▶ **THE TASK**
First find the line with "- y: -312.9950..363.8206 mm" in the entries below, then set down exactly every line through the line with "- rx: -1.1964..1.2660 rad", that line included.

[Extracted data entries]
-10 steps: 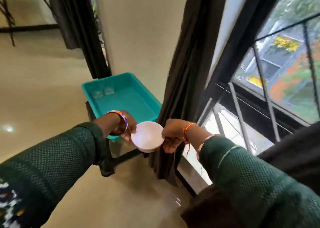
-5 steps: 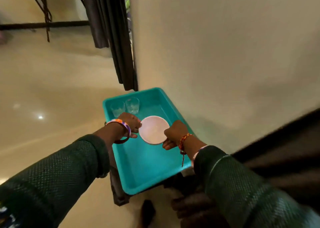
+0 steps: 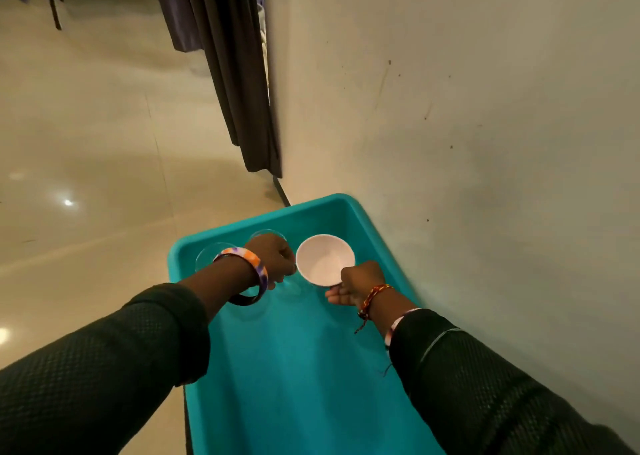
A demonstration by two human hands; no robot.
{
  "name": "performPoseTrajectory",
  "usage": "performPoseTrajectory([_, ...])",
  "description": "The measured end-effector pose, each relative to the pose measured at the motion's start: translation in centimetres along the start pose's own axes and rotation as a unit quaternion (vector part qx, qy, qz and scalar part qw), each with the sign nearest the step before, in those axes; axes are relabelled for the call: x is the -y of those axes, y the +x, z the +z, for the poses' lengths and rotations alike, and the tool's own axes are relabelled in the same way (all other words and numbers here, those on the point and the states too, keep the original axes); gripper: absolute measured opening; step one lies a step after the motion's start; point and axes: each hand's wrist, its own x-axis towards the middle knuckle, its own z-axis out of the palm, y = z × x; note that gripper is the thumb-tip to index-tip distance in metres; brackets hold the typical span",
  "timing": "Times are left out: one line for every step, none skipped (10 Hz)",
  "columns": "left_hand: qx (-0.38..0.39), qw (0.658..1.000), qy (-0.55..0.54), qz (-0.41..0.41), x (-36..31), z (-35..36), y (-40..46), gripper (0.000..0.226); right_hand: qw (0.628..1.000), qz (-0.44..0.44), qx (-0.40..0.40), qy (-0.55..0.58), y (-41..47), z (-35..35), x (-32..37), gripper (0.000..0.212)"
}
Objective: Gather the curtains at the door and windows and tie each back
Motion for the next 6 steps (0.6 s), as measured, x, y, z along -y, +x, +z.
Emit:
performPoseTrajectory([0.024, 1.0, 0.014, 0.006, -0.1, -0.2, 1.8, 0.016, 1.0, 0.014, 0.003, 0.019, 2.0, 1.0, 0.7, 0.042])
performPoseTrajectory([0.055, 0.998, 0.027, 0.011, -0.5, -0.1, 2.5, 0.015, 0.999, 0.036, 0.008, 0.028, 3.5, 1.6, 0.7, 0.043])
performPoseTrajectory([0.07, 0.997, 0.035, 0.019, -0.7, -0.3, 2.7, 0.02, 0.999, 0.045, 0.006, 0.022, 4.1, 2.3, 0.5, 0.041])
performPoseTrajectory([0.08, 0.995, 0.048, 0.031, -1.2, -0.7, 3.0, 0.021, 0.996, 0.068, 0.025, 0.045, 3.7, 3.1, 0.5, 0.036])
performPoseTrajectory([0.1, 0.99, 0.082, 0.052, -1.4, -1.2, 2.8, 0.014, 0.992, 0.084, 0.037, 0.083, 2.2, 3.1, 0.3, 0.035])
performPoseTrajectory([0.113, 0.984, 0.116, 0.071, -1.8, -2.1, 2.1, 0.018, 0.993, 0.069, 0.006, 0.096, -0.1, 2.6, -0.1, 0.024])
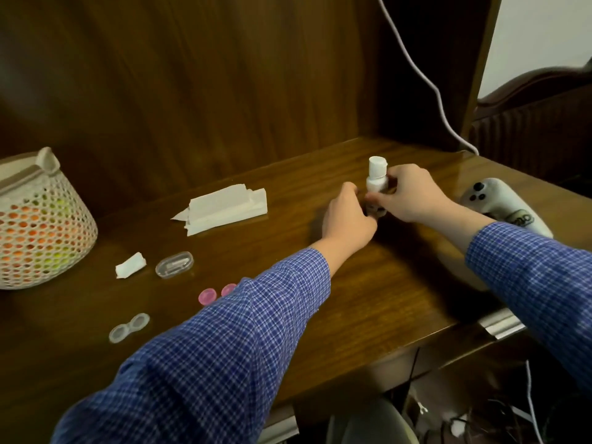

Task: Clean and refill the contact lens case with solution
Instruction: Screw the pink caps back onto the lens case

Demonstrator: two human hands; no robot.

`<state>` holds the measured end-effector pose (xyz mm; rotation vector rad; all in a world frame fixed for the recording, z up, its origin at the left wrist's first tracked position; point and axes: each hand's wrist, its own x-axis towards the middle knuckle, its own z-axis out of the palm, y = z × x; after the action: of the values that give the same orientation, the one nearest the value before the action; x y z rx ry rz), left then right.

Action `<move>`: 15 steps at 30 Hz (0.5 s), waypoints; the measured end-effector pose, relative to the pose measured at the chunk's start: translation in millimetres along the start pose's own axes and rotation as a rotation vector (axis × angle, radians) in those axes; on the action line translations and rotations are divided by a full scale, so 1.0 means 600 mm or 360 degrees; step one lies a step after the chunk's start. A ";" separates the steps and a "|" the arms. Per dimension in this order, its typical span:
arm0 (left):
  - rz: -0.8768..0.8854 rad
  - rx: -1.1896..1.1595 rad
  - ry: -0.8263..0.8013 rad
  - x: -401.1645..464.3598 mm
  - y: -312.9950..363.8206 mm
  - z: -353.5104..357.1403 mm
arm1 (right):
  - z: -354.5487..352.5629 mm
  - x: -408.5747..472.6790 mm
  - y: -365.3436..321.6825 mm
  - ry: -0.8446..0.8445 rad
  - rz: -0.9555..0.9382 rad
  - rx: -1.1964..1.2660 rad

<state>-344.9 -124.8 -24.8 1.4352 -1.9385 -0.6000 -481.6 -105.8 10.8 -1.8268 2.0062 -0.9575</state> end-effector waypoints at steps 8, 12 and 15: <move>0.0104 -0.0120 -0.0027 -0.095 -0.001 -0.181 | -0.009 -0.068 -0.044 0.0271 -0.0066 0.0444; 0.0207 -0.0028 0.0173 -0.163 -0.051 -0.337 | 0.044 -0.103 -0.146 -0.0522 -0.0485 0.0446; 0.0077 0.0053 0.0298 -0.202 -0.109 -0.446 | 0.109 -0.119 -0.217 -0.0960 -0.0567 0.0160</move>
<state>-84.0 -24.6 86.8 1.4078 -1.8376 -0.3979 -328.6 -55.3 26.3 -2.1274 1.2821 -0.4789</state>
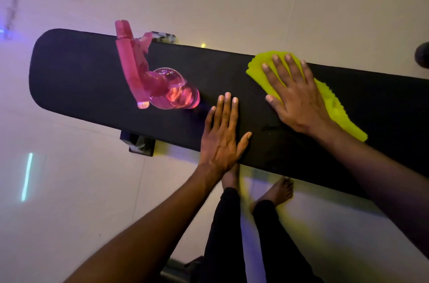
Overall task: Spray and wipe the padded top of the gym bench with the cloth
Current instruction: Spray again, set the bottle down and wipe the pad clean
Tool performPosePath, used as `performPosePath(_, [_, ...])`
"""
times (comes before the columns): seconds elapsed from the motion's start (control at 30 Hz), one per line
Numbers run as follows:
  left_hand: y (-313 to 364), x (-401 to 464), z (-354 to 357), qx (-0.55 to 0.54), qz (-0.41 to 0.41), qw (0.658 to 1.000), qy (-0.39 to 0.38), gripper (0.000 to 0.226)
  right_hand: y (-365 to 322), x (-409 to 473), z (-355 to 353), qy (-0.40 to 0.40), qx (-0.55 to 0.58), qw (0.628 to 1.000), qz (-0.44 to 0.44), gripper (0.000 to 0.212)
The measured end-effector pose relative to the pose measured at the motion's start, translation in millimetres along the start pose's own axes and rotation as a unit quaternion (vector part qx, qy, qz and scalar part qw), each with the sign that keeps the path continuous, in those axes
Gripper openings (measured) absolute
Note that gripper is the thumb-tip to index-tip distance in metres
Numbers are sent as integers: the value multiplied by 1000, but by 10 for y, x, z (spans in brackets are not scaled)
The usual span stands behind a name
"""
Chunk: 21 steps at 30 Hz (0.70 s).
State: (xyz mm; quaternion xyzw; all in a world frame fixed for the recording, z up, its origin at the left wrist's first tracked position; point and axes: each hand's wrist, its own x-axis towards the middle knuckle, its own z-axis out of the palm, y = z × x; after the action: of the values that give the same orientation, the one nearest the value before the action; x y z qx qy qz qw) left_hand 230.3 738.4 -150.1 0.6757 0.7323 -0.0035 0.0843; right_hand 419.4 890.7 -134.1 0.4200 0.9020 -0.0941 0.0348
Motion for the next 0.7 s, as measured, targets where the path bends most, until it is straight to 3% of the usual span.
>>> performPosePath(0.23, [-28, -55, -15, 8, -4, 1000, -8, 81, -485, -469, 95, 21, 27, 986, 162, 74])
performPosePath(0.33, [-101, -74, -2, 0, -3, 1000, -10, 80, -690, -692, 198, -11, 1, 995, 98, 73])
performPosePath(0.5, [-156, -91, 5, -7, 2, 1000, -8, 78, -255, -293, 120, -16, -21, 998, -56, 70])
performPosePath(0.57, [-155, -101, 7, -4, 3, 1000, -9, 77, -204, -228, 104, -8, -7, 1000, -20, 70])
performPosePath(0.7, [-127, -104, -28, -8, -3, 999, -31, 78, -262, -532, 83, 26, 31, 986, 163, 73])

▶ **ANSWER TO THE EXERCISE**
  - y: -312.9950..363.8206 mm
  - z: -353.5104..357.1403 mm
arm1 (right):
  - z: -354.5487..352.5629 mm
  - x: -408.5747..472.6790 mm
  - y: -365.3436..321.6825 mm
  - ry: -0.8446..0.8445 rad
  - rz: -0.9555..0.9382 rad
  - rx: -1.1964..1.2660 rad

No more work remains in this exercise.